A tuffet is a small grassy mound or clump of grass; or alternatively a low seat.

The word is now known overwhelmingly from the nursery rhyme "Little Miss Muffet" which was first printed in 1805. It was originally a variant of the word "tuft" (e.g. of leaves or flowers), a usage which dates back at least to the 16th century. In the context of the nursery rhyme, the word may refer to a grassy hillock, a small knoll or mound. Perhaps due to misunderstanding of the rhyme, the word has also come to mean a low seat.

Uncertain meaning
Since the rhyme provides little context, several writers have expressed confusion about its meaning. In 1902, Samuel M. Crothers remarked, "Perhaps some of you would like to know what a tuffet is. I have thought of that myself, and have taken the trouble to ask several learned persons. They assure me that the most complete and satisfactory definition is,—a tuffet is the kind of thing that Miss Muffet sat on."

As a grassy mound

According to the Oxford English Dictionary the word in the nursery rhyme may refer to "a grassy hillock, a small knoll or mound".

Recorded examples of "tuffet" with the related meaning "tuft" (for example a cluster of short-stalked leaves or flowers growing from a common point) date back to 1553. Merriam-Webster suggests that the word derives from the Anglo-French , from "tufe", meaning "tuft".
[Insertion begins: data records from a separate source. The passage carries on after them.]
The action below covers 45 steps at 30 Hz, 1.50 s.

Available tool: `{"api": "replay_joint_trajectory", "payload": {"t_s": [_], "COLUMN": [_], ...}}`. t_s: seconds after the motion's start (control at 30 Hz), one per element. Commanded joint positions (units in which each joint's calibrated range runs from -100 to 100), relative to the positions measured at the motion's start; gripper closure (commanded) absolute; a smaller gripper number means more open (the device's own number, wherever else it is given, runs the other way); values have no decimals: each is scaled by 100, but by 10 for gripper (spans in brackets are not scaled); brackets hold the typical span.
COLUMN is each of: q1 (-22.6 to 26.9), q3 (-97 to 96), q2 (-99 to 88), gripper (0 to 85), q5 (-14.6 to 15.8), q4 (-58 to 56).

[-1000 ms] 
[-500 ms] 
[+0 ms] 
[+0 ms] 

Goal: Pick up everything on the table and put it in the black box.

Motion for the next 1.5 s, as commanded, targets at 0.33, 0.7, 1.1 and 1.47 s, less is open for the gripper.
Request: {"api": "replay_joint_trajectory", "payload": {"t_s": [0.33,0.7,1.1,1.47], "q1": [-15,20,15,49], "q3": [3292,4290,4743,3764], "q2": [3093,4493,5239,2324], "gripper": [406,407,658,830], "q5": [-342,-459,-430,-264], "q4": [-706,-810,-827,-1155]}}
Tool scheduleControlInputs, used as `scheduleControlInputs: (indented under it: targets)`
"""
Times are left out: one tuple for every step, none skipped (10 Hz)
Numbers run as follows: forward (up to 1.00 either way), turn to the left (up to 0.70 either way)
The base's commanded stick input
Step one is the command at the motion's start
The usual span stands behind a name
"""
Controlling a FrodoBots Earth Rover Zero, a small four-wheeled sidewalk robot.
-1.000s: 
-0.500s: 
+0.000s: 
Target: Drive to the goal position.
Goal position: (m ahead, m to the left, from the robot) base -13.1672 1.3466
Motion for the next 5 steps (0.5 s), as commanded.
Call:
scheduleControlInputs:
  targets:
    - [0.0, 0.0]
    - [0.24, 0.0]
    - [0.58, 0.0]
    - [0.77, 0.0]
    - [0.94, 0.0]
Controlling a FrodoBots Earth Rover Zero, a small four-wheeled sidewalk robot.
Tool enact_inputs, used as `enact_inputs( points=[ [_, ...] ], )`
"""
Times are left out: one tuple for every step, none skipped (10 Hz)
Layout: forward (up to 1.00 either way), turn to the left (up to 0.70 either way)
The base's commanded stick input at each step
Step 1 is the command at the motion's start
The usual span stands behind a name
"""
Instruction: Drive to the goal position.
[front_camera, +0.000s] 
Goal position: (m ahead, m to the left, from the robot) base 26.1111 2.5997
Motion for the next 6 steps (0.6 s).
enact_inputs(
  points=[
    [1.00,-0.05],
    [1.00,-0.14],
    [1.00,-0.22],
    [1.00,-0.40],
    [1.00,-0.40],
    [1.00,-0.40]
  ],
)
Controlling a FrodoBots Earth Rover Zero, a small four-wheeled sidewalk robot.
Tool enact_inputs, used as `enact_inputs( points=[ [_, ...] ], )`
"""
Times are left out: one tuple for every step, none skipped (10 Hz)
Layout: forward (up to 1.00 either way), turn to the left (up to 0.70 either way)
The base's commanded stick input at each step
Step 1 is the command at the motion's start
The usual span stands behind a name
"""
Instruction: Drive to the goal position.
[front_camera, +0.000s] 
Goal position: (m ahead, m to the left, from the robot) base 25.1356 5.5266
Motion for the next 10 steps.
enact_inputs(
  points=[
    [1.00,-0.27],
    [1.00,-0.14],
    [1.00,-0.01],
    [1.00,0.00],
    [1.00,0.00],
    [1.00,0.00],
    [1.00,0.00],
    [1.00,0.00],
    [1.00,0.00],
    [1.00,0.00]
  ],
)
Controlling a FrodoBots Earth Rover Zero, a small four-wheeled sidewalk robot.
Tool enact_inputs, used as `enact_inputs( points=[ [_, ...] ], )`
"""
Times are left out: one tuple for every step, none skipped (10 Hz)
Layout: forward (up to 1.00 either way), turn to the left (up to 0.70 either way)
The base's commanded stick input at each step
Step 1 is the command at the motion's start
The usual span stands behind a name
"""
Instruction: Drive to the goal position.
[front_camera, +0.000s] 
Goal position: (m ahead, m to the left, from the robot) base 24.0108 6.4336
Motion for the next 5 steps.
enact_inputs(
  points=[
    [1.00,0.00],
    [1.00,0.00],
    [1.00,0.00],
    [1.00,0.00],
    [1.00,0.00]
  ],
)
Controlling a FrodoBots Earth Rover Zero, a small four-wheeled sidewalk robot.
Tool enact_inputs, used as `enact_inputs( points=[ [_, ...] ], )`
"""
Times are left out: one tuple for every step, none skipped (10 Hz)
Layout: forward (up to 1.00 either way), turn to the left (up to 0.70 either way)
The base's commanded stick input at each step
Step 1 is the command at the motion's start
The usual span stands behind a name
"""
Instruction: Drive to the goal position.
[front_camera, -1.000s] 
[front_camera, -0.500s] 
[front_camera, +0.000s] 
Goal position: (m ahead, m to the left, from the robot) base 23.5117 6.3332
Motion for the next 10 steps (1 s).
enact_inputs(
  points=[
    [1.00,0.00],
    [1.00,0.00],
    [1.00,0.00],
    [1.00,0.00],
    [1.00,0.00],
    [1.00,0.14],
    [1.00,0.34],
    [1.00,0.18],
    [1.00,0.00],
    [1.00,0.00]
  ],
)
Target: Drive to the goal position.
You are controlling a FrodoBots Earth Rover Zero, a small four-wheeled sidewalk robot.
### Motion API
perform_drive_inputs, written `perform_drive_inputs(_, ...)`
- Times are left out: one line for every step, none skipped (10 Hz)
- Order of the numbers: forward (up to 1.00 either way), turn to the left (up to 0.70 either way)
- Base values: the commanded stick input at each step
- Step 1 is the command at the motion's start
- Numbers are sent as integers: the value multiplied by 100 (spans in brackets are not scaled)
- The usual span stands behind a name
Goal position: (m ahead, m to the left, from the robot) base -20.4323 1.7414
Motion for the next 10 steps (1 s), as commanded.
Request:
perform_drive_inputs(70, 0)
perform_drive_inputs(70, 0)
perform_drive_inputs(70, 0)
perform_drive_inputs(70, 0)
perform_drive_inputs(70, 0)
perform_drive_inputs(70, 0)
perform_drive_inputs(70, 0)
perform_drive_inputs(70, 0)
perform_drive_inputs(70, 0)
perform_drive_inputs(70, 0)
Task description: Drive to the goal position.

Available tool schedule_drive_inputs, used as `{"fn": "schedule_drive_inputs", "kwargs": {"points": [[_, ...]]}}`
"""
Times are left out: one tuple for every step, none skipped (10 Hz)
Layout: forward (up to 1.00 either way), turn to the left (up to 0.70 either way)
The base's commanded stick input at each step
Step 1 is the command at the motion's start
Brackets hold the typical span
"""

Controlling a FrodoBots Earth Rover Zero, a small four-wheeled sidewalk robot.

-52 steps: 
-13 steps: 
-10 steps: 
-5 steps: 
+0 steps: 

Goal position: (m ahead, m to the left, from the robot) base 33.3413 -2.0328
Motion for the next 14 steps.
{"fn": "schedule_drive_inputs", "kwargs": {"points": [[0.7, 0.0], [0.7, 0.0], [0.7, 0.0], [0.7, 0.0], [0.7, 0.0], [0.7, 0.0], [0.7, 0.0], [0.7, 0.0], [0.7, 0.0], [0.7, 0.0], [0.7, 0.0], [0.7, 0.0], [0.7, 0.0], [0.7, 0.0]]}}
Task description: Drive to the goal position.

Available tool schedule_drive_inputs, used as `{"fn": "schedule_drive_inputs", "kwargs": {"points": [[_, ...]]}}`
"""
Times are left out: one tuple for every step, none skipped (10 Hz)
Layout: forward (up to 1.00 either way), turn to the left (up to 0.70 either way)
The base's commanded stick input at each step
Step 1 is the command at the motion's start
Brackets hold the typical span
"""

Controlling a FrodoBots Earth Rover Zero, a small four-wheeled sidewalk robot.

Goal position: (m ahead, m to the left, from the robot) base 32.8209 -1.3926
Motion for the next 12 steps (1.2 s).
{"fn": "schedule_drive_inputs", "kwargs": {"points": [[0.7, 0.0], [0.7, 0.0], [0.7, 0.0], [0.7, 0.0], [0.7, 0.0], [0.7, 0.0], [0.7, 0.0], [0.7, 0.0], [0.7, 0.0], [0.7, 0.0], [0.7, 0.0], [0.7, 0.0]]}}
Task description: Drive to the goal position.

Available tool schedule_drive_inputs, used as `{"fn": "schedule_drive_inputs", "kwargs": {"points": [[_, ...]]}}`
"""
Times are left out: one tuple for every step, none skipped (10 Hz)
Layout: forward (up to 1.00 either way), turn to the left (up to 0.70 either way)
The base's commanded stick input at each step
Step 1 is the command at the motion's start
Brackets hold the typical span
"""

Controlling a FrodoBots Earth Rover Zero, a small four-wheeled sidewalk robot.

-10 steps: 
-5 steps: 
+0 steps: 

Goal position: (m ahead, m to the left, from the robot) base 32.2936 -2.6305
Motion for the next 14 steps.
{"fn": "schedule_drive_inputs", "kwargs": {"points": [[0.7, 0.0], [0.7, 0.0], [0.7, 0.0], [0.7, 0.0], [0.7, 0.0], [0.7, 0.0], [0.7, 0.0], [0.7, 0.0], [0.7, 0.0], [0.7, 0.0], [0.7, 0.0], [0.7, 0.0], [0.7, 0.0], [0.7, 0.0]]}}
Many illustrators have shown Miss Muffet sitting on a mound or hillock, including John Everett Millais (1884) and Arthur Rackham (1913).

As a low seat

The Oxford English Dictionary gives a secondary definition "hassock or footstool", but calls this "doubtful". It lists an example from 1895 in which the meaning is "a three-legged stool" and another from 1904 with the meaning "footstool".  Some sources, including Brewer's Dictionary of Phrase and Fable (1898) and Chambers 20th Century Dictionary (1983), failed to recognise this meaning at all, and listed only the grassy knoll definition. Nevertheless, there is a long tradition of illustrators showing some sort of low seat, including Kate Greenaway (1900) and Frederick Richardson (1915).

An 1888 variant of the rhyme has "she sat on a buffet" which the scholars Iona and Peter Opie point out certainly refers to a stool.

Many modern dictionaries including Collins, Merriam-Webster, Chambers 21st Century Dictionary and Oxford Dictionaries give both meanings.